A sottolinearlo è l’associazione Socialismo Diritti Riforme, in una nota dove fa il punto sul numero di detenuti di origine straniera reclusi nei penitenziari dell’Isola.
SDR snocciola i dati dell’Ufficio Statistiche del Dipartimento dell’Amministrazione Penitenziaria al 31 maggio 2026. Scorrendo il report, il maggior numero di detenuti stranieri si registra a Cagliari-Uta (198 -26,9%), Sassari-Bancali (172 – 29,5) e Mamone-Lodè (108 – 58%).
«Se la presenza straniera nella Casa di Reclusione all’aperto di Mamone, con 186 presenze per 264 posti, è giustificabile con la possibilità di lavoro agricolo, diversa è la situazione di Cagliari-Uta con 734 persone detenute per 561 posti e per Sassari-Bancali con 583 presenze per 458 posti, senza dimenticare i 90 nella sezione riservata al 41 bis.
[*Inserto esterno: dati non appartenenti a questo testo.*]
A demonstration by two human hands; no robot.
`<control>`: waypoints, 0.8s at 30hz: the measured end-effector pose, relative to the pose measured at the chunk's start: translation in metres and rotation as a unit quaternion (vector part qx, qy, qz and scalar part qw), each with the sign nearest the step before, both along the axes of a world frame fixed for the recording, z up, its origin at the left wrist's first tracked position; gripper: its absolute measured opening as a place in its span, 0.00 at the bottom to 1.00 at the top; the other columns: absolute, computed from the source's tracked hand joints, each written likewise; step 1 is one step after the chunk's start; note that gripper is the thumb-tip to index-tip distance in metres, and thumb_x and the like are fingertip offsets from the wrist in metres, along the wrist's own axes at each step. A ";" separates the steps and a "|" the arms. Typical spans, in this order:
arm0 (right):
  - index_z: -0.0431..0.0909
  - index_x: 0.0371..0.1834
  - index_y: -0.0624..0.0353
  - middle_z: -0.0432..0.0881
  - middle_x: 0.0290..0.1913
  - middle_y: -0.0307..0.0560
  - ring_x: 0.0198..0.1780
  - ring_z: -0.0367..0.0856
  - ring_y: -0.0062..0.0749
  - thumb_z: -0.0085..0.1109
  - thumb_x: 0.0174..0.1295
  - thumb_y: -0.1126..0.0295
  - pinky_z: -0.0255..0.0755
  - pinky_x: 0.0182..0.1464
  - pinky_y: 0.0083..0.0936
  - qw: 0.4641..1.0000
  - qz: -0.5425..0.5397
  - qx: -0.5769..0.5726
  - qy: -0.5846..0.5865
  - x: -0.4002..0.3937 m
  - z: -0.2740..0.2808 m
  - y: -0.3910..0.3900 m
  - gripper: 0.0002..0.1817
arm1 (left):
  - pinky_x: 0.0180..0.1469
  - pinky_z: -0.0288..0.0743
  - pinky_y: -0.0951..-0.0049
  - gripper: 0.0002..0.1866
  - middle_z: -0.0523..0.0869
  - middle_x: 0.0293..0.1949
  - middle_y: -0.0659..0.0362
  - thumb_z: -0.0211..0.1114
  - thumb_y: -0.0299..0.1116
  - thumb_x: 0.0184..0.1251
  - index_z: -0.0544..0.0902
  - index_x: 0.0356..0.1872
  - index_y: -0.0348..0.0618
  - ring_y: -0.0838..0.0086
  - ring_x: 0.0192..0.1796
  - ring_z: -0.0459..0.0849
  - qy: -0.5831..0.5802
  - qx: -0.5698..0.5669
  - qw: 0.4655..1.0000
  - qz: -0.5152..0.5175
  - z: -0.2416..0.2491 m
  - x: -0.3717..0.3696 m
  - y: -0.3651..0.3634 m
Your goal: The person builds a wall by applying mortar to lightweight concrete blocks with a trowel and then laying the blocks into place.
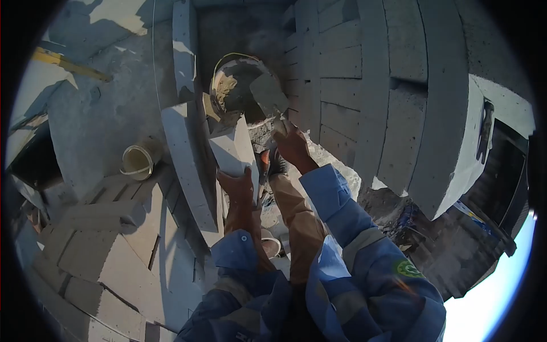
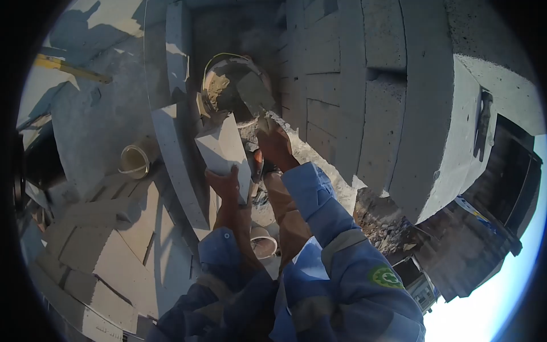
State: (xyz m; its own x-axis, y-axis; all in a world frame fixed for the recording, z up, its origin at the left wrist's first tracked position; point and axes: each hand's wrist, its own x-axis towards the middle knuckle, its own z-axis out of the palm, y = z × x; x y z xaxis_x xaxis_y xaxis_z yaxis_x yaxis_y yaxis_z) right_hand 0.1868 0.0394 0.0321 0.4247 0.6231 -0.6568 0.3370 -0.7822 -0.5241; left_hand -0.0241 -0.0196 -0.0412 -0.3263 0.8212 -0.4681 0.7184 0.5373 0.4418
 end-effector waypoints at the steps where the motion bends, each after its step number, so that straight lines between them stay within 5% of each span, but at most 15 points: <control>1: 0.74 0.63 0.61 0.79 0.57 0.67 0.58 0.80 0.60 0.64 0.62 0.51 0.74 0.57 0.47 0.998 0.028 -0.007 -0.058 0.007 -0.033 0.000 0.32 | 0.67 0.67 0.49 0.55 0.72 0.60 0.38 0.80 0.47 0.42 0.62 0.68 0.26 0.43 0.63 0.72 0.025 0.032 0.999 -0.005 -0.008 0.000 -0.010; 3: 0.77 0.58 0.64 0.83 0.48 0.62 0.51 0.83 0.51 0.68 0.60 0.56 0.75 0.50 0.45 0.995 0.031 0.034 -0.084 0.025 -0.102 -0.002 0.29 | 0.66 0.67 0.48 0.53 0.72 0.59 0.39 0.80 0.47 0.42 0.64 0.68 0.26 0.43 0.62 0.72 0.059 0.058 0.997 0.000 -0.012 -0.001 -0.014; 4: 0.80 0.52 0.65 0.84 0.40 0.55 0.44 0.84 0.42 0.70 0.58 0.59 0.74 0.47 0.41 0.997 0.055 -0.047 -0.034 0.028 -0.081 0.025 0.24 | 0.65 0.67 0.48 0.52 0.72 0.59 0.39 0.80 0.47 0.42 0.64 0.67 0.27 0.43 0.62 0.72 0.034 0.062 0.997 0.001 -0.006 0.000 -0.012; 6: 0.82 0.46 0.64 0.85 0.35 0.53 0.39 0.84 0.42 0.69 0.59 0.59 0.75 0.46 0.39 0.992 0.072 -0.080 -0.071 0.026 -0.101 0.044 0.20 | 0.64 0.67 0.48 0.51 0.73 0.59 0.40 0.79 0.47 0.42 0.65 0.66 0.28 0.44 0.62 0.72 0.013 0.057 0.998 0.007 -0.002 0.000 -0.010; 7: 0.82 0.46 0.64 0.85 0.35 0.53 0.39 0.84 0.42 0.69 0.59 0.59 0.75 0.46 0.39 0.991 0.079 -0.087 -0.067 0.029 -0.124 0.050 0.20 | 0.64 0.66 0.47 0.51 0.73 0.59 0.41 0.79 0.48 0.42 0.66 0.66 0.29 0.44 0.62 0.72 0.009 0.051 0.999 0.013 -0.002 0.000 -0.008; 9: 0.80 0.55 0.66 0.84 0.50 0.70 0.55 0.83 0.63 0.64 0.60 0.53 0.76 0.57 0.48 0.983 0.138 -0.102 -0.062 0.033 -0.177 0.058 0.28 | 0.64 0.66 0.47 0.51 0.73 0.59 0.42 0.79 0.49 0.43 0.66 0.66 0.31 0.45 0.62 0.71 0.008 0.038 0.999 0.022 -0.004 -0.002 -0.009; 14: 0.81 0.53 0.68 0.84 0.51 0.71 0.56 0.83 0.62 0.62 0.61 0.54 0.76 0.58 0.48 0.966 0.220 -0.104 -0.089 0.006 -0.198 0.104 0.27 | 0.64 0.63 0.45 0.50 0.74 0.56 0.44 0.78 0.49 0.44 0.65 0.67 0.34 0.47 0.61 0.71 0.015 0.046 0.999 0.018 -0.009 -0.002 -0.001; 15: 0.82 0.52 0.68 0.83 0.52 0.71 0.56 0.83 0.63 0.61 0.61 0.54 0.76 0.59 0.48 0.956 0.247 -0.117 -0.108 -0.001 -0.199 0.107 0.26 | 0.66 0.63 0.46 0.52 0.73 0.56 0.38 0.79 0.52 0.41 0.67 0.65 0.28 0.41 0.62 0.71 -0.009 0.032 0.999 0.039 -0.004 -0.002 0.006; 18: 0.83 0.50 0.67 0.84 0.50 0.70 0.55 0.83 0.63 0.62 0.61 0.55 0.77 0.58 0.47 0.956 0.259 -0.087 -0.106 -0.013 -0.220 0.110 0.25 | 0.65 0.64 0.45 0.53 0.74 0.55 0.39 0.79 0.55 0.41 0.67 0.65 0.28 0.41 0.61 0.71 -0.008 0.028 0.999 0.037 -0.008 -0.001 0.005; 20: 0.83 0.50 0.66 0.85 0.49 0.70 0.55 0.83 0.65 0.62 0.61 0.53 0.77 0.58 0.48 0.959 0.267 -0.060 -0.077 -0.009 -0.254 0.103 0.26 | 0.64 0.63 0.45 0.49 0.74 0.54 0.44 0.78 0.51 0.45 0.66 0.67 0.36 0.46 0.60 0.72 0.007 0.018 1.000 0.024 -0.010 0.001 0.003; 24: 0.83 0.49 0.66 0.87 0.41 0.61 0.46 0.87 0.49 0.67 0.60 0.52 0.79 0.51 0.40 0.986 0.147 -0.066 0.052 -0.002 -0.241 0.100 0.26 | 0.64 0.64 0.45 0.48 0.74 0.55 0.44 0.77 0.50 0.46 0.66 0.67 0.37 0.46 0.60 0.72 0.000 0.058 0.998 -0.003 -0.017 0.002 -0.002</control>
Due realtà in grave sofferenza per il sovraffollamento reso ancora più insopportabile per il gran caldo di questo periodo», sottolinea Maria Grazia Caligaris, presidente dell’associazione “Socialismo Diritti Riforme”, facendo osservare che il numero complessivo degli stranieri (748) «richiede un serio impegno organizzativo anche per le dinamiche culturali e linguistiche».